In the name of the Father, and of the Son, and of the Holy Spirit.  Amen.  

Prayer of Confession

Jesus, you said, “You shall love the Lord your God with all your heart and with all your soul and with all your mind and with all your strength” (Mark 12:30).  I know, and you know better, that my love for you has faltered.  My heart and soul are bent toward self.  My mind is easily distracted and my strength fails.  But I know you are gracious.  Forgive me.  Show me loving kindness.  Reform my heart and soul, mind and strength, that I may be fully devoted to you.  Amen.  

Word: I Peter 2:9-10, ESV
“But you are a chosen people, a royal priesthood, a holy nation, a people belonging to God, that you may declare the praises of him who called you out of darkness into his wonderful light. Once you were not a people, but now you are the people of God; once you had not received mercy, but now you have received mercy.”

Meditation
Acceptance and belonging are undeniably and fundamentally human. Certainly their power is pronounced in their absence, in rejection: whether it is the person whose attention you need but don’t have, or the law firm that hasn’t called you, or the date that didn’t call back, or the fraternity that didn’t give you a bid, or your own voice in your own head. Perhaps for you it was religious judgment, or an angry ex, or recent weight gain but, deep down, don’t we have a primary need that seems to get triggered by any sense of rejection?

Sometimes it is deserved, sometimes not—but all rejection in some form or another feels deserved. And life in fear of rejection can make paralytics of us all.

On the other hand, acceptance is sometimes deserved, but undeserved acceptance is God’s operating principle of grace. It somehow changes guilt into assurance and makes beauty out of ugly things. It strikes us when we are weak, not strong. It meets us in pain and restlessness. It meets us when we feel that our exclusion is deeper than usual, when our disgust at our exclusion has made us intolerable company. It meets us when longed-for progress does not appear, when old compulsions re-emerge, when despair destroys joy and courage. Grace has the uncanny ability to accept our most unacceptable moments.

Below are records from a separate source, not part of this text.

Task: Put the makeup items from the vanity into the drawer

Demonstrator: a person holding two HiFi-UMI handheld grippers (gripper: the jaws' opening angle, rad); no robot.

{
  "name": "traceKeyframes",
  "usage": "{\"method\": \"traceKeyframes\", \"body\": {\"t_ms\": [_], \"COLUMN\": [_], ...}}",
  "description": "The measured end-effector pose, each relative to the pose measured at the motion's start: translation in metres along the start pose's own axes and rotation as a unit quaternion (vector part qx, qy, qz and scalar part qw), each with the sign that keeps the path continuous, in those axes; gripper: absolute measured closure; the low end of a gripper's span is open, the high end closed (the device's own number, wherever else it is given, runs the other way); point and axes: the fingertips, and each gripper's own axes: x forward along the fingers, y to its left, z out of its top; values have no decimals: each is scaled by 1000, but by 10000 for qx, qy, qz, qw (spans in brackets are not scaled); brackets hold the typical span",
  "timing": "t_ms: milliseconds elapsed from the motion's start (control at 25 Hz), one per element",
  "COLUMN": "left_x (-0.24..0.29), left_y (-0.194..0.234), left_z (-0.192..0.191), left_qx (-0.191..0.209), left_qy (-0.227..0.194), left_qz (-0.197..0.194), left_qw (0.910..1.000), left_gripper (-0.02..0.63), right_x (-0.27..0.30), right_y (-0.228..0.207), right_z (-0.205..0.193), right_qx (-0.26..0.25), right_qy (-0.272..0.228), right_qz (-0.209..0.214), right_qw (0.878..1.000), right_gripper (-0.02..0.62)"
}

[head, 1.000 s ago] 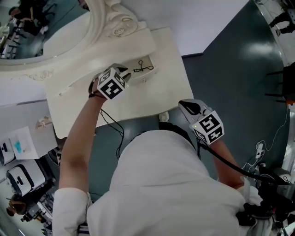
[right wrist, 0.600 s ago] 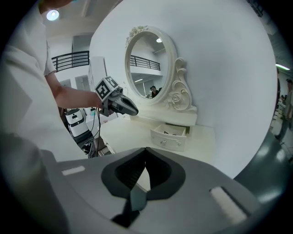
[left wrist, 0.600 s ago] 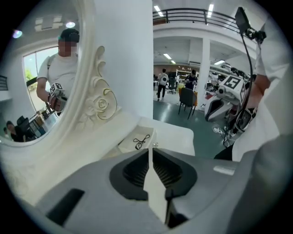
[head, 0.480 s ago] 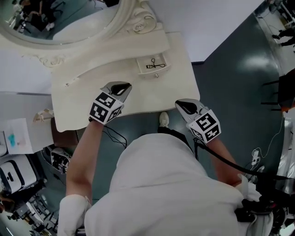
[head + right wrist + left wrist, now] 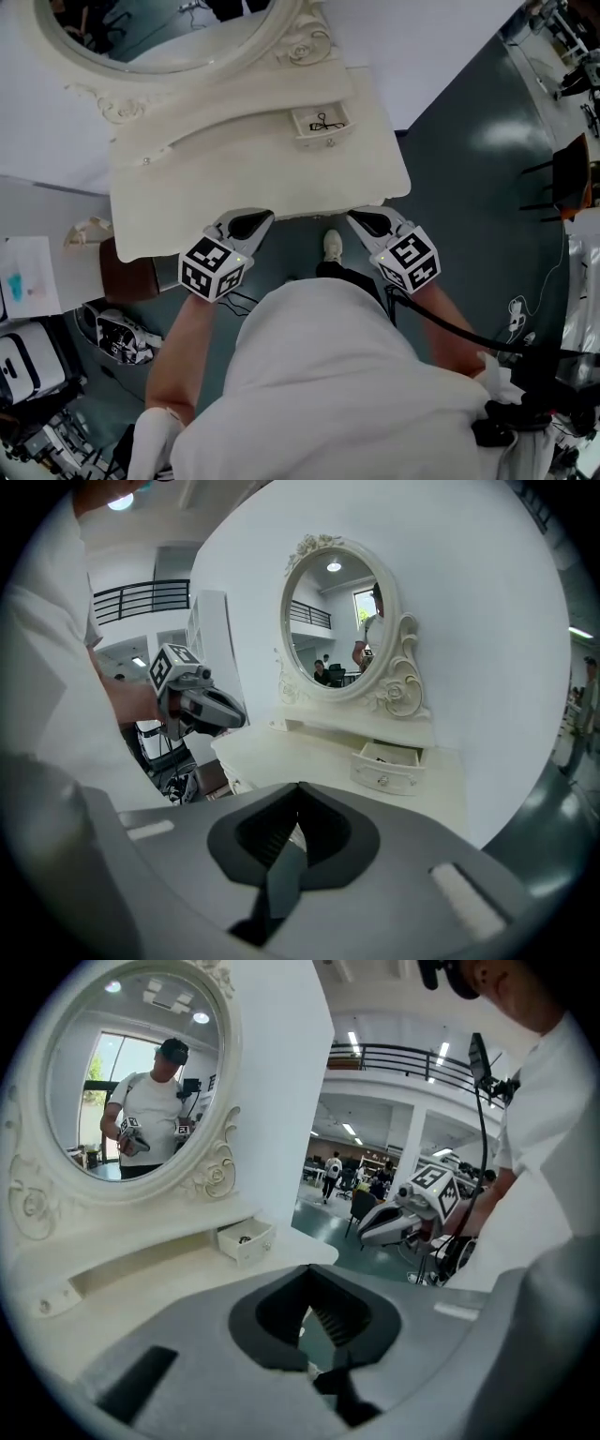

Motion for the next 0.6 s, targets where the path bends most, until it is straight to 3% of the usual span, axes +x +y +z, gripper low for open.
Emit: {"method": "traceKeyframes", "body": {"t_ms": [320,600], "left_x": [-54,-89], "left_y": [-66,-90], "left_z": [-34,-58], "left_qx": [-157,-226], "left_qy": [-402,-611], "left_qz": [-309,-321], "left_qw": [9986,9974], "left_gripper": [604,604], "right_x": [-10,-15], "right_y": [69,116], "right_z": [-9,-20], "right_qx": [37,-20], "right_qy": [-8,-50], "right_qz": [-62,-67], "right_qw": [10000,10000], "right_gripper": [594,594]}}
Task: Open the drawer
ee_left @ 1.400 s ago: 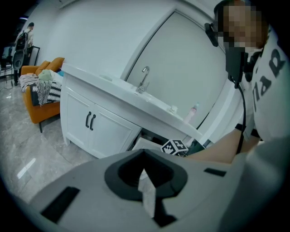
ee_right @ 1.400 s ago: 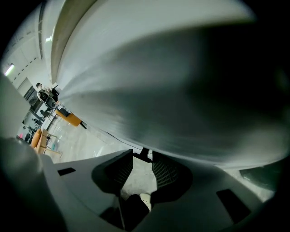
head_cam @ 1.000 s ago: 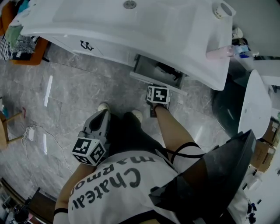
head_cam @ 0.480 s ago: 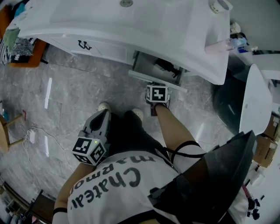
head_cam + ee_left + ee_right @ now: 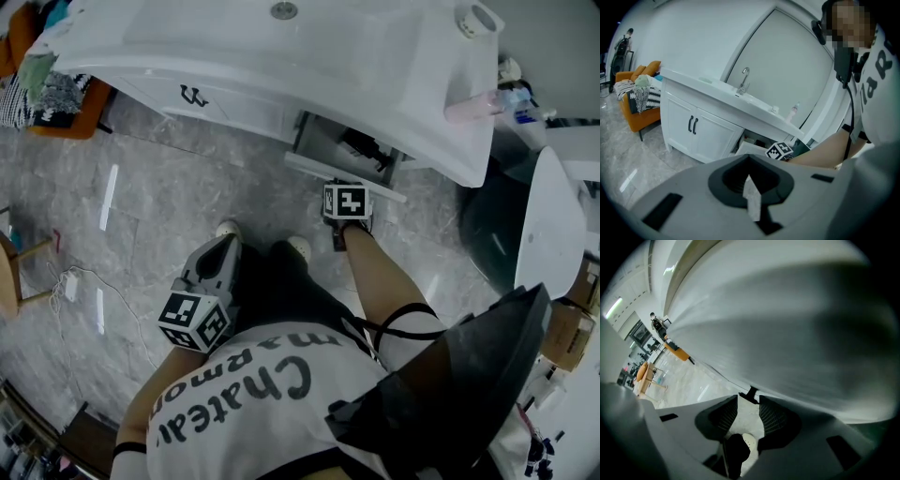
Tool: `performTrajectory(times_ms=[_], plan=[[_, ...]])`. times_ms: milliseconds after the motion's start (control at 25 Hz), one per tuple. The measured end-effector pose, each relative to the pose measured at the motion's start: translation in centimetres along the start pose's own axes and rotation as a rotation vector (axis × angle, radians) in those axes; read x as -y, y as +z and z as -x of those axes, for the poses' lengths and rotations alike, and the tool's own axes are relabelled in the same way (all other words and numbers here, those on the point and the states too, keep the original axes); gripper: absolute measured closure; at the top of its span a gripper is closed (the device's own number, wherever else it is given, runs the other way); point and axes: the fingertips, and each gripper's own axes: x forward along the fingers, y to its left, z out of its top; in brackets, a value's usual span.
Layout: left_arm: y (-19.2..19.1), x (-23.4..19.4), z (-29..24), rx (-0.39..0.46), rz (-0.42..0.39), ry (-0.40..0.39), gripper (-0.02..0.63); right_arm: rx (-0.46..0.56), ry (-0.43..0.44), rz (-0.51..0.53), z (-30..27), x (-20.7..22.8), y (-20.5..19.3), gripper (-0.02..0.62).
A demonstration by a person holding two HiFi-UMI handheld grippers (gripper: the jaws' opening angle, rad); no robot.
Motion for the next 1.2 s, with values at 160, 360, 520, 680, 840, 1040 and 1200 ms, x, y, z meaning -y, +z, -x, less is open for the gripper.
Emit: performTrajectory(times_ms=[160, 360, 520, 680, 840, 1040, 1200], plan=[[0.5, 0.7, -0.2, 0.019, -0.001, -0.001, 0.598, 0.007, 0.070, 0.076, 1.3, -1.2, -0.6, 0.379], [2.2, 2.7, -1.1, 0.062, -0.018, -0.007, 0.598, 0.067, 0.155, 0.087, 6.2, -1.6, -0.4, 0.394], [3.9, 4.8, -2.3, 0.072, -0.051, -0.031, 0.598, 0.193, 0.198, 0.082, 12.3, -0.4, 1.5, 0.463], [6.1, 6.1, -2.7, 0.062, -0.051, -0.086, 0.598, 0.343, 0.232, 0.028, 18.6, 0.7, 5.1, 0.566], [9.0, 7.5, -2.0, 0.120, -0.052, -0.155, 0.598, 0.509, 0.356, -0.038, 25.4, -0.8, 7.7, 0.584], [13.1, 10.9, -0.9, 0.202, -0.082, -0.259, 0.598, 0.719, 0.378, -0.023, 33.6, -2.3, 9.1, 0.584], [14.8, 12.8, 1.1, 0.235, -0.130, -0.336, 0.598, 0.796, 0.339, 0.036, 37.4, -4.6, 8.5, 0.584]])
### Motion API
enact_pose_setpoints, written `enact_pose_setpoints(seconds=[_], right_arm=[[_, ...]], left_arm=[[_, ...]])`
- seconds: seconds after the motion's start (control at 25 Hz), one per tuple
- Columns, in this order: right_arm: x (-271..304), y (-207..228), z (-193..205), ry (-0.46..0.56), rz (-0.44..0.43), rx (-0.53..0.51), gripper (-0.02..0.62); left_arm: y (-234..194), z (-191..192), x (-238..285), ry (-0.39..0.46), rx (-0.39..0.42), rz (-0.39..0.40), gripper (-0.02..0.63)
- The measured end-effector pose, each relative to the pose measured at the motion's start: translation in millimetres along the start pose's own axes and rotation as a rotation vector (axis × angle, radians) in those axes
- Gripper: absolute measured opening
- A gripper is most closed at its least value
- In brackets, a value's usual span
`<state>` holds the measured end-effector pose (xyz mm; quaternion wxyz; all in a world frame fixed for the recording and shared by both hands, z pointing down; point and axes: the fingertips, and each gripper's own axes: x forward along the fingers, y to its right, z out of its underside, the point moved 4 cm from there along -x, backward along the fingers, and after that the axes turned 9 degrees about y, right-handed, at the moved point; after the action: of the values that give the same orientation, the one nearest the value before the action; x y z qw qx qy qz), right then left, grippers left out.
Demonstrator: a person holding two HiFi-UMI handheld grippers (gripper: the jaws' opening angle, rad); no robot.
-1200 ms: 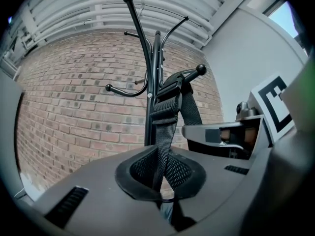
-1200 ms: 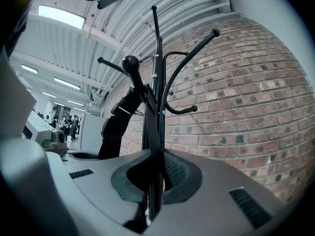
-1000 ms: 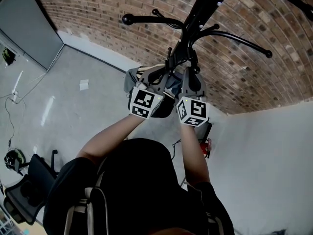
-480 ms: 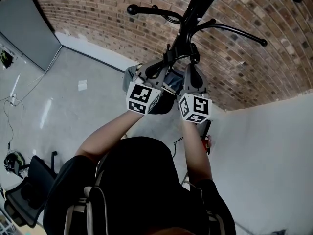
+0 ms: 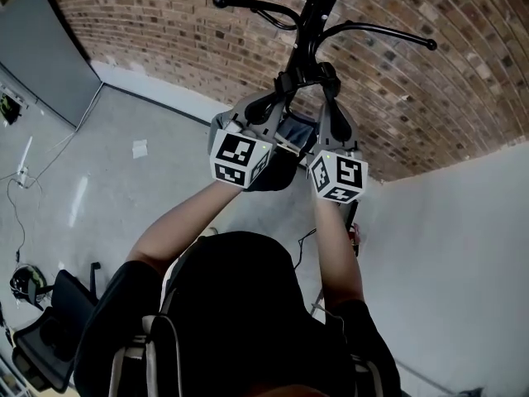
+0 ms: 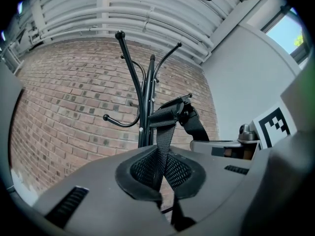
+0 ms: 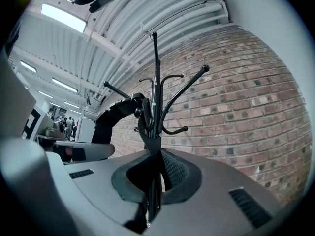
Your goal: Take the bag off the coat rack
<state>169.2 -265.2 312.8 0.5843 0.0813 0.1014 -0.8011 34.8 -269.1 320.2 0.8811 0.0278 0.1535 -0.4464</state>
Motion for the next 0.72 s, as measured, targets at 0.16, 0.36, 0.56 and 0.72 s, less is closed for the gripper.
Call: enact_pose_setpoints(seconds=[0.16,0.36,0.56,0.72], right_arm=[[-5,3,-10,0.012,0.014,0.006,0.02],[-11,3,-22,0.039,0.021,-0.009,0.02],[-22,0,-31,0.056,0.03,-0.005,0.02],[-29,-2,-34,0.059,0.034,-0.012,0.02]], left_arm=[[0,-11,-1,0.015,-0.003,-0.004,0.02],[3,-22,-4,0.037,-0.008,-0.01,0.02],[4,-30,-15,0.043,-0.008,-0.027,0.02],[5,-35,-25,0.044,0.004,-0.034,0.02]])
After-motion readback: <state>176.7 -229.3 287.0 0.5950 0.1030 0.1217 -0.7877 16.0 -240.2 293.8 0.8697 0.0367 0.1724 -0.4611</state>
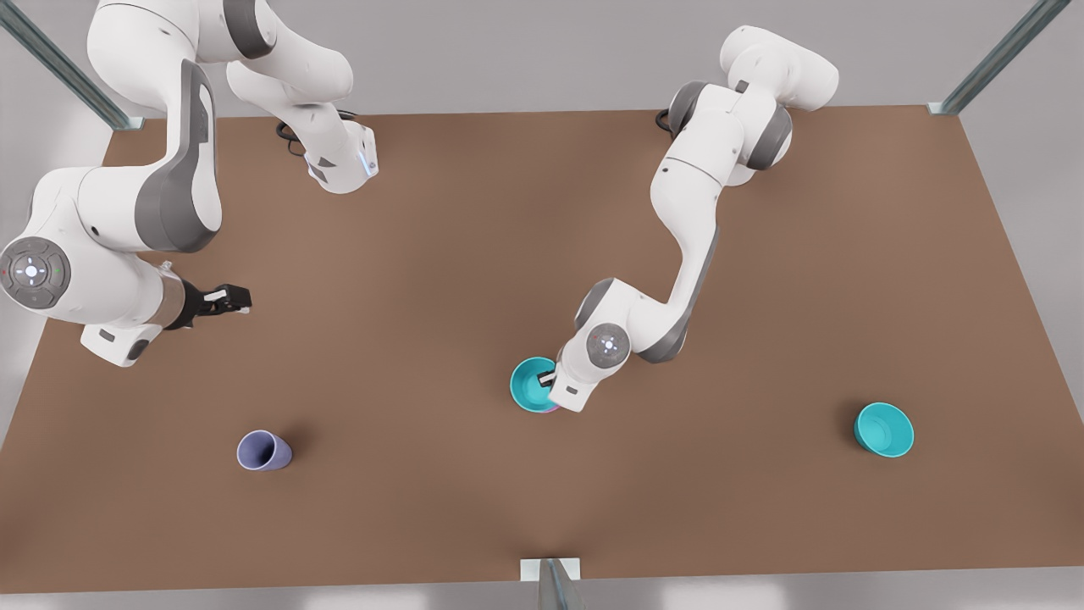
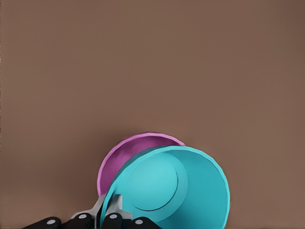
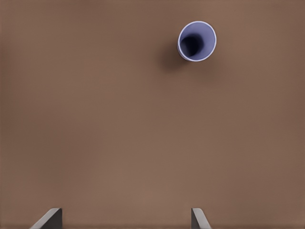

In these darknesses, God says, “Because of Jesus, you are accepted. You belong to Me. You don’t need to try to do anything right now. Don’t seek after anything; don’t perform anything; don’t capitalize; don’t intend. Just be. Simply accept the fact that you are accepted.”

Of course you are flawed and sinful and, most of the time, not that great of an investment! But you are more accepted and loved than you can know. This is because in Christ, you are chosen: you are part of “a chosen people, a royal priesthood, a holy nation, a people belonging to God.”

Prayer:  Lord Jesus, you have called me chose, royal, holy. May my life reflect the calling and claim you put on my life and so share that same precious calling to the people around me. Amen. 

Prayer

Lord, make me bold to run the way of your commandments.  Help me to stand still before your presence.  So fill me with your presence and power that I may carry it into the world.  Amen.  

Benediction

The Lord preserve us from all evil; the Lord preserve our souls.  The Lord preserve our going out and our coming in, from this time forth, and even forevermore.  Amen.  (Ps. 121:7-8)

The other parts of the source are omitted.